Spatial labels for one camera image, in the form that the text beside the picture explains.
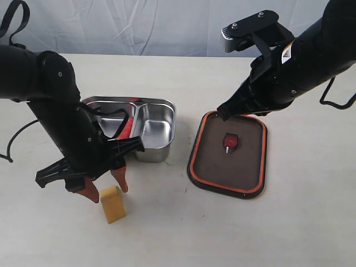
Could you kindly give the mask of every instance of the stainless steel container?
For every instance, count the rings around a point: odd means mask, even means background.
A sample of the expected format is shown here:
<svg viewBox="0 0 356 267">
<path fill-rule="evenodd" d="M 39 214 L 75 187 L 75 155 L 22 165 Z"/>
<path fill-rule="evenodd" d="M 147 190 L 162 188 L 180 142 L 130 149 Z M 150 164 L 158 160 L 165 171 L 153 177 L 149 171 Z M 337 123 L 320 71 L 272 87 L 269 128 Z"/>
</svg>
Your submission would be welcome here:
<svg viewBox="0 0 356 267">
<path fill-rule="evenodd" d="M 163 99 L 92 96 L 83 100 L 92 108 L 101 107 L 102 112 L 124 108 L 133 125 L 130 137 L 141 136 L 145 152 L 136 152 L 136 158 L 143 162 L 164 161 L 170 152 L 176 123 L 175 105 Z M 107 136 L 113 136 L 123 120 L 123 115 L 96 116 Z"/>
</svg>

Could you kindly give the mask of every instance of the sticker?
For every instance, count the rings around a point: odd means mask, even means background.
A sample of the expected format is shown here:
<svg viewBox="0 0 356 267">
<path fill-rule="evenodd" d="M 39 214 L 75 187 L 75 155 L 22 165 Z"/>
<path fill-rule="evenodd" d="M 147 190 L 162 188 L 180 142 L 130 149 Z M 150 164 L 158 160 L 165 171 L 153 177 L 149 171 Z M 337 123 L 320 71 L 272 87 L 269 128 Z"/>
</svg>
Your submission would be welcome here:
<svg viewBox="0 0 356 267">
<path fill-rule="evenodd" d="M 291 59 L 291 46 L 293 42 L 287 45 L 287 47 L 282 52 L 282 64 Z"/>
</svg>

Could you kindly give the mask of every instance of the white backdrop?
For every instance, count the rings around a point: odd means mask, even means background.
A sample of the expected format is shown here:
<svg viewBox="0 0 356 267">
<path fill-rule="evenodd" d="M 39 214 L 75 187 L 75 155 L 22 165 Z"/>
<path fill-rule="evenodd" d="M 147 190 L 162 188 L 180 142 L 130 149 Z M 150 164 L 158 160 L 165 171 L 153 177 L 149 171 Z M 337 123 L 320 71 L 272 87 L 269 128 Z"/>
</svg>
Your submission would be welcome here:
<svg viewBox="0 0 356 267">
<path fill-rule="evenodd" d="M 11 0 L 1 0 L 2 18 Z M 320 18 L 328 0 L 26 0 L 27 28 L 15 37 L 33 51 L 158 56 L 226 54 L 221 28 L 264 9 L 296 36 Z M 22 11 L 11 25 L 15 29 Z"/>
</svg>

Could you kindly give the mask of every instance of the yellow block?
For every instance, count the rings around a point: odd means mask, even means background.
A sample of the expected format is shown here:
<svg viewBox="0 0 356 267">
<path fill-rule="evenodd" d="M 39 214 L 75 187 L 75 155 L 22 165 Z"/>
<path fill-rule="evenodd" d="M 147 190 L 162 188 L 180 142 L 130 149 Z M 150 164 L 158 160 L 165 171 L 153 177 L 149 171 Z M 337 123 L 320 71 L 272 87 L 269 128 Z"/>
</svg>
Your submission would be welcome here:
<svg viewBox="0 0 356 267">
<path fill-rule="evenodd" d="M 108 224 L 126 216 L 126 211 L 117 186 L 111 186 L 108 189 L 102 190 L 100 195 L 100 202 Z"/>
</svg>

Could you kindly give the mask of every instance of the white table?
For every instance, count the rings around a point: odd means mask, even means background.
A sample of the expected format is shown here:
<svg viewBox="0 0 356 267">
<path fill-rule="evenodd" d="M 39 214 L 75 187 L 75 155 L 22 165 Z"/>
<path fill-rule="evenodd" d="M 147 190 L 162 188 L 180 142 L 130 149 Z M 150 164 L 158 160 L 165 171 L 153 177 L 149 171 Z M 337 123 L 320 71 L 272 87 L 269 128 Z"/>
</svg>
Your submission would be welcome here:
<svg viewBox="0 0 356 267">
<path fill-rule="evenodd" d="M 0 161 L 0 266 L 355 266 L 356 106 L 319 104 L 326 85 L 285 111 L 263 118 L 269 129 L 264 192 L 240 200 L 195 187 L 186 165 L 202 116 L 227 100 L 250 72 L 251 58 L 65 55 L 82 97 L 159 97 L 177 107 L 167 163 L 130 160 L 128 215 L 106 223 L 101 204 L 41 189 L 36 171 L 61 158 L 36 124 Z M 330 98 L 354 93 L 356 69 Z M 25 103 L 2 100 L 2 152 L 34 119 Z M 99 190 L 115 184 L 105 174 Z"/>
</svg>

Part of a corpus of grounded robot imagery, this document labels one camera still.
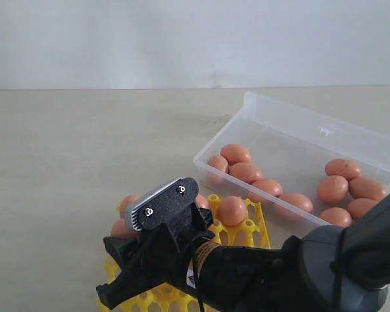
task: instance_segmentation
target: transparent plastic container
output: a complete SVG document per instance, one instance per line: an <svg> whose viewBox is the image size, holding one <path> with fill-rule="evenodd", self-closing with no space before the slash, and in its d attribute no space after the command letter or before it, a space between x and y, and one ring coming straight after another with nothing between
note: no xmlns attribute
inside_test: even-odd
<svg viewBox="0 0 390 312"><path fill-rule="evenodd" d="M209 166L209 158L229 143L246 146L252 162L262 169L265 177L279 181L284 193L299 192L309 197L313 212L307 213ZM269 200L269 204L263 205L263 214L272 247L277 248L291 235L303 237L317 226L327 224L318 215L329 206L317 198L316 190L319 181L326 177L326 163L336 158L357 161L365 177L383 183L390 192L390 137L247 92L242 109L202 148L194 163L201 185L220 196L247 198L248 192L254 192ZM208 178L211 174L224 181L219 185L212 183ZM348 195L335 206L346 207L350 200ZM276 213L274 204L293 213L295 220Z"/></svg>

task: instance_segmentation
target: brown egg
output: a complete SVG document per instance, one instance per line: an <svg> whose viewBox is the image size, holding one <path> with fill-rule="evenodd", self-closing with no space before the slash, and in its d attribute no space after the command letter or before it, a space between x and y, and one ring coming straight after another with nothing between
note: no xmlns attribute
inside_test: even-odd
<svg viewBox="0 0 390 312"><path fill-rule="evenodd" d="M214 155L212 156L208 163L209 166L212 166L222 172L225 172L226 174L228 173L228 161L225 159L225 157L221 155ZM208 173L208 178L210 179L211 182L219 184L223 182L224 178L220 177L219 175L216 175L212 172Z"/></svg>
<svg viewBox="0 0 390 312"><path fill-rule="evenodd" d="M247 207L244 201L236 196L228 196L218 204L217 215L225 226L236 226L247 216Z"/></svg>
<svg viewBox="0 0 390 312"><path fill-rule="evenodd" d="M360 219L363 215L371 210L375 205L377 205L378 201L371 200L369 198L358 198L356 200L351 201L348 206L348 212L351 214L351 217L354 220Z"/></svg>
<svg viewBox="0 0 390 312"><path fill-rule="evenodd" d="M198 194L195 199L196 204L199 208L209 209L209 201L207 198L203 197L201 194Z"/></svg>
<svg viewBox="0 0 390 312"><path fill-rule="evenodd" d="M325 166L327 176L341 176L348 181L361 177L363 170L355 161L350 159L334 159Z"/></svg>
<svg viewBox="0 0 390 312"><path fill-rule="evenodd" d="M353 198L370 198L380 201L387 195L384 185L367 177L357 177L350 181L350 194Z"/></svg>
<svg viewBox="0 0 390 312"><path fill-rule="evenodd" d="M285 202L294 205L298 208L301 208L302 210L306 211L307 213L310 213L313 210L313 204L312 201L306 197L303 194L300 193L285 193L280 195L279 197L281 200L284 200ZM287 220L293 221L300 218L300 216L296 213L292 213L288 211L286 208L279 206L277 204L274 205L274 210L282 217L284 217Z"/></svg>
<svg viewBox="0 0 390 312"><path fill-rule="evenodd" d="M120 205L120 218L124 218L124 210L127 208L128 205L138 200L137 195L128 195L126 198L123 199L121 205Z"/></svg>
<svg viewBox="0 0 390 312"><path fill-rule="evenodd" d="M334 224L336 226L347 227L352 223L350 213L340 207L332 207L323 211L319 218L329 222L330 224Z"/></svg>
<svg viewBox="0 0 390 312"><path fill-rule="evenodd" d="M256 181L252 184L252 186L257 187L258 189L261 189L275 197L279 197L282 193L280 183L272 179L263 179ZM263 205L269 203L266 198L257 195L254 192L248 192L248 198L254 203L262 203Z"/></svg>
<svg viewBox="0 0 390 312"><path fill-rule="evenodd" d="M324 203L335 204L348 193L348 181L340 175L331 175L320 180L317 195Z"/></svg>
<svg viewBox="0 0 390 312"><path fill-rule="evenodd" d="M220 152L221 156L225 157L230 166L237 163L249 163L252 161L252 154L248 148L240 144L225 145Z"/></svg>
<svg viewBox="0 0 390 312"><path fill-rule="evenodd" d="M124 219L119 219L112 226L111 236L118 237L119 239L130 239L131 237L137 237L138 231L127 229Z"/></svg>
<svg viewBox="0 0 390 312"><path fill-rule="evenodd" d="M238 162L229 167L229 174L248 184L263 179L263 173L260 168L250 162Z"/></svg>

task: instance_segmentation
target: screw
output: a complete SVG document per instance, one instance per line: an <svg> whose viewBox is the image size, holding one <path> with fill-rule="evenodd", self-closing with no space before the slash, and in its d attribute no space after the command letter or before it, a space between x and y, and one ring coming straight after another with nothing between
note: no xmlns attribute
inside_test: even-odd
<svg viewBox="0 0 390 312"><path fill-rule="evenodd" d="M153 214L153 209L152 209L152 208L146 208L146 209L144 210L144 214L145 214L146 216L151 216L151 215Z"/></svg>
<svg viewBox="0 0 390 312"><path fill-rule="evenodd" d="M180 185L180 186L177 187L177 191L178 191L181 195L183 195L183 193L185 192L185 187L184 187L183 185Z"/></svg>

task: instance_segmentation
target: yellow egg tray
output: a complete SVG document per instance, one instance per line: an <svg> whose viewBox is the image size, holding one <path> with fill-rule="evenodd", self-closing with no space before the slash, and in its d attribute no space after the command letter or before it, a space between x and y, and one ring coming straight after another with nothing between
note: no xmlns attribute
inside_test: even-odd
<svg viewBox="0 0 390 312"><path fill-rule="evenodd" d="M214 224L209 228L215 234L214 242L226 246L247 246L270 249L265 219L260 203L253 203L249 199L244 202L248 208L248 216L237 226L225 226L217 217L217 207L221 199L218 195L208 196L210 209L214 215ZM115 280L120 268L111 257L106 258L105 268L108 273L107 283ZM109 312L101 302L97 301L102 312ZM205 305L208 312L216 311ZM164 283L158 287L135 296L122 304L115 311L122 312L196 312L199 311L198 301L192 296Z"/></svg>

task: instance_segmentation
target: beige table
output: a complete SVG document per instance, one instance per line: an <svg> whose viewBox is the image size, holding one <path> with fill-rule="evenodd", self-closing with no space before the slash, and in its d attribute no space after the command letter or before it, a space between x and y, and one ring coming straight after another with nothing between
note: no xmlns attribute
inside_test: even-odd
<svg viewBox="0 0 390 312"><path fill-rule="evenodd" d="M0 311L98 311L118 200L195 174L244 91L0 91ZM258 91L390 135L390 87Z"/></svg>

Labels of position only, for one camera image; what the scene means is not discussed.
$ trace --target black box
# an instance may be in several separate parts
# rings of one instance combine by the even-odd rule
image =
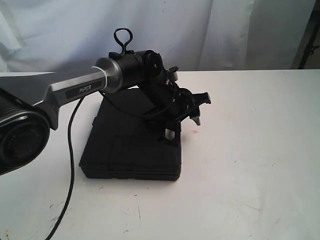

◆ **WHAT TO WORK ON**:
Identify every line above with the string "container" in it. Copy those lines.

◆ **SOLUTION TO THIS EXERCISE**:
Could you kindly give the mask of every instance of the stainless steel container?
target: transparent plastic container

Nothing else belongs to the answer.